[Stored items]
-- Opening Marker --
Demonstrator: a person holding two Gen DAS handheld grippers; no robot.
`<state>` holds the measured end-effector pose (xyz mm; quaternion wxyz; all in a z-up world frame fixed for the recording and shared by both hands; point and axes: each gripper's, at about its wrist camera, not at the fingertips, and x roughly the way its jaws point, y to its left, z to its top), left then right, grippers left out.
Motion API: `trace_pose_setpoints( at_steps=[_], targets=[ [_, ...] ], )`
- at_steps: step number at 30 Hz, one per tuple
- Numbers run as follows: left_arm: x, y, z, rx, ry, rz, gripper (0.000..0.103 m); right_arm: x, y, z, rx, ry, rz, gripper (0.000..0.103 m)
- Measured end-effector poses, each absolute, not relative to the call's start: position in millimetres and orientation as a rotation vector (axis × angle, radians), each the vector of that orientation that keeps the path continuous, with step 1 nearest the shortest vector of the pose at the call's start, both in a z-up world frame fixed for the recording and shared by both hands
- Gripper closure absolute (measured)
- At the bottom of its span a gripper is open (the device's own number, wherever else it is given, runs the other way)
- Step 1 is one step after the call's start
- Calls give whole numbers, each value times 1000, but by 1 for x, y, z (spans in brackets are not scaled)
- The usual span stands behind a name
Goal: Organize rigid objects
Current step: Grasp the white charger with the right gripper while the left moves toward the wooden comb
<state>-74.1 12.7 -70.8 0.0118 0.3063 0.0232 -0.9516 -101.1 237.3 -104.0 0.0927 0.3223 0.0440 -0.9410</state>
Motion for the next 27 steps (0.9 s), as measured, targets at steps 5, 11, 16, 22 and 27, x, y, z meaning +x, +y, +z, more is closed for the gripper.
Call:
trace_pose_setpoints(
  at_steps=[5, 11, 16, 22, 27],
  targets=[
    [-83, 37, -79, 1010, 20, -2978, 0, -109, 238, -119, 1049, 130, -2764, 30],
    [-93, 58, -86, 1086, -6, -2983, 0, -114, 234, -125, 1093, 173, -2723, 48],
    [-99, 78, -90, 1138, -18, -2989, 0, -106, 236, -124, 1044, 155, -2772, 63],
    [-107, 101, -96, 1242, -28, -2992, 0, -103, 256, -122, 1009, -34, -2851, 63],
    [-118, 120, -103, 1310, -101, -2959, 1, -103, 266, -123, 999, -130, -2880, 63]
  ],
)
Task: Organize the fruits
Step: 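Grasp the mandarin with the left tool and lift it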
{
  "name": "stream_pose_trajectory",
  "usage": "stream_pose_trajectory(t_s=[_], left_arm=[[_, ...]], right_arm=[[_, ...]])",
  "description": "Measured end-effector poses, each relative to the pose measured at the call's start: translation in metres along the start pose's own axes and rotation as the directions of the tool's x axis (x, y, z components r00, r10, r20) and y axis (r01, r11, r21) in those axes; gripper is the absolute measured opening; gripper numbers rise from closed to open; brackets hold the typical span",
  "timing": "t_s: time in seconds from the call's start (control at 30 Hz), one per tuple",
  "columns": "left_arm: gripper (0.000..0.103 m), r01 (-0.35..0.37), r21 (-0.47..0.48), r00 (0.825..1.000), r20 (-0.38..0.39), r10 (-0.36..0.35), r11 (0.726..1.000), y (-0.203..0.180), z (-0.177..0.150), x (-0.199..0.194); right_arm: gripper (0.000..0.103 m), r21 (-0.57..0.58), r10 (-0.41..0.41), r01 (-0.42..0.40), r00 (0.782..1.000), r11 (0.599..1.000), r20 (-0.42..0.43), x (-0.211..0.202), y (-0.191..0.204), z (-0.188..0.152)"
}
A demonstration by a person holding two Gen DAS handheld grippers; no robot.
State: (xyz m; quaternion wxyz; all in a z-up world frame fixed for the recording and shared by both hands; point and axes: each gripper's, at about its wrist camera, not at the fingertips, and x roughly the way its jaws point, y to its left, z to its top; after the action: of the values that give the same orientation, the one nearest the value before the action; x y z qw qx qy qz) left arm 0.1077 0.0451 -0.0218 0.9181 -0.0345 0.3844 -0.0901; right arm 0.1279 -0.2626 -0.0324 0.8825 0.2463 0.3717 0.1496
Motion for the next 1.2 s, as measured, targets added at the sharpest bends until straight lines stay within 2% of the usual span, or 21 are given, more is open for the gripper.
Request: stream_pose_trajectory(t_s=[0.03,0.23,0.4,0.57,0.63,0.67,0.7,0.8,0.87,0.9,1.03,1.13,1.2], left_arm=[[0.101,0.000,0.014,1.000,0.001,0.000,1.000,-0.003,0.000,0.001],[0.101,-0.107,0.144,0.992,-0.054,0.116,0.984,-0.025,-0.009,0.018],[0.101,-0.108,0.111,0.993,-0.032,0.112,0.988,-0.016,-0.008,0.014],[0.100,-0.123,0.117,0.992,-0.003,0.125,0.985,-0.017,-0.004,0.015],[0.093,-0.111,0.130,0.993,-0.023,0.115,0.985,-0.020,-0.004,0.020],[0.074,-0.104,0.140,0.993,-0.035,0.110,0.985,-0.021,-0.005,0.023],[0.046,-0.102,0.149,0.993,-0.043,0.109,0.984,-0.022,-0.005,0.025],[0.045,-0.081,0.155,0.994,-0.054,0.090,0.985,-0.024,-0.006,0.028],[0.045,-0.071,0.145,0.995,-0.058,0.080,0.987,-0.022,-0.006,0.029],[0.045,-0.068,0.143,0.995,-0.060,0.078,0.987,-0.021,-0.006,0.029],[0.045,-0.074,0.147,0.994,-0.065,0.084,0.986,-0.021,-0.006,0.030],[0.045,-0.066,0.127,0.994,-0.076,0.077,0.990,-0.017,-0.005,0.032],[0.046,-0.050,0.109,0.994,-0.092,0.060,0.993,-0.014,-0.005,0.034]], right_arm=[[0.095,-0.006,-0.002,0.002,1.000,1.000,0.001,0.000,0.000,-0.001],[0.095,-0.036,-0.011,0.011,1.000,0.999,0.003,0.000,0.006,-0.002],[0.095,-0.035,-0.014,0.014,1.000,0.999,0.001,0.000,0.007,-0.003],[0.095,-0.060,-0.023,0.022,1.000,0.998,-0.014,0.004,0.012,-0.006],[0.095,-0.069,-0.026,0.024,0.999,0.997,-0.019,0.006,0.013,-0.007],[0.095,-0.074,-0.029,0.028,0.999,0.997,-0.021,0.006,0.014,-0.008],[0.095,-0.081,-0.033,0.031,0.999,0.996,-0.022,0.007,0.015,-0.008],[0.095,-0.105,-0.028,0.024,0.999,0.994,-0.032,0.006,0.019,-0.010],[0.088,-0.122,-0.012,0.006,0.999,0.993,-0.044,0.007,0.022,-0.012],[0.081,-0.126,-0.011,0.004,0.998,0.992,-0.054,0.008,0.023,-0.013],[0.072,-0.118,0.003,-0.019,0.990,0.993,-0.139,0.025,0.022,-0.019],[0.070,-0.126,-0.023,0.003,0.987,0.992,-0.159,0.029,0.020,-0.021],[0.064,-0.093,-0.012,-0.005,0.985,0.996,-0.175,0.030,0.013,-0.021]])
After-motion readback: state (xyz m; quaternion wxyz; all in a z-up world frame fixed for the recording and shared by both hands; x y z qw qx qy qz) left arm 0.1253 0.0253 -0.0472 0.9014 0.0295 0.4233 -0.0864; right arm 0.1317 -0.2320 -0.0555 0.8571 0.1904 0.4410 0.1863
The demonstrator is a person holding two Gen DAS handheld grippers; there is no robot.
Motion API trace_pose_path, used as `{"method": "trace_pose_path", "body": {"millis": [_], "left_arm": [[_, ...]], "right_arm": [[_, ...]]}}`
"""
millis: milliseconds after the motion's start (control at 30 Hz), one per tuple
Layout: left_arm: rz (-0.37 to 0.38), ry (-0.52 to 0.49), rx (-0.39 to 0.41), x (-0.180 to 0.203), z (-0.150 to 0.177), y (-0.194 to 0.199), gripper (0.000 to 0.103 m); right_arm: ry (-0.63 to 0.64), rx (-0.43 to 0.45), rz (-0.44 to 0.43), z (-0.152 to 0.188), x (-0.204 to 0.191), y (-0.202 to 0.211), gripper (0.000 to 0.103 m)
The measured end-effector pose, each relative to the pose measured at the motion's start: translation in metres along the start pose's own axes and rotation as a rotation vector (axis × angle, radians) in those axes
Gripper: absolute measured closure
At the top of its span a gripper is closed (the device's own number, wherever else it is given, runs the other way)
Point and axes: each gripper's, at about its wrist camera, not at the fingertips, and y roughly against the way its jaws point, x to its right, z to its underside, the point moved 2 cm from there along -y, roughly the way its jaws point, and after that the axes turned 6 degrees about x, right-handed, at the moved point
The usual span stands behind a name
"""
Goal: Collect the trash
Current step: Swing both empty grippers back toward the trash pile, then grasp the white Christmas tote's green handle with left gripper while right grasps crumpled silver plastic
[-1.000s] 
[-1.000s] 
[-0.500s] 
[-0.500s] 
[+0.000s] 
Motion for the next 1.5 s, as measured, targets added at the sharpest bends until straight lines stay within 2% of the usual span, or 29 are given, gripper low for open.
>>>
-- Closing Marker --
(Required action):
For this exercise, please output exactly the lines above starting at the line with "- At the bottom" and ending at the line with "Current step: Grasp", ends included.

(Output for this exercise):
- At the bottom of its span a gripper is open (the device's own number, wherever else it is given, runs the other way)
- Step 1 is one step after the call's start
- Calls give whole numbers, each value times 1000, but by 1 for x, y, z (spans in brackets are not scaled)
- The usual span stands behind a name
Goal: Organize rigid objects
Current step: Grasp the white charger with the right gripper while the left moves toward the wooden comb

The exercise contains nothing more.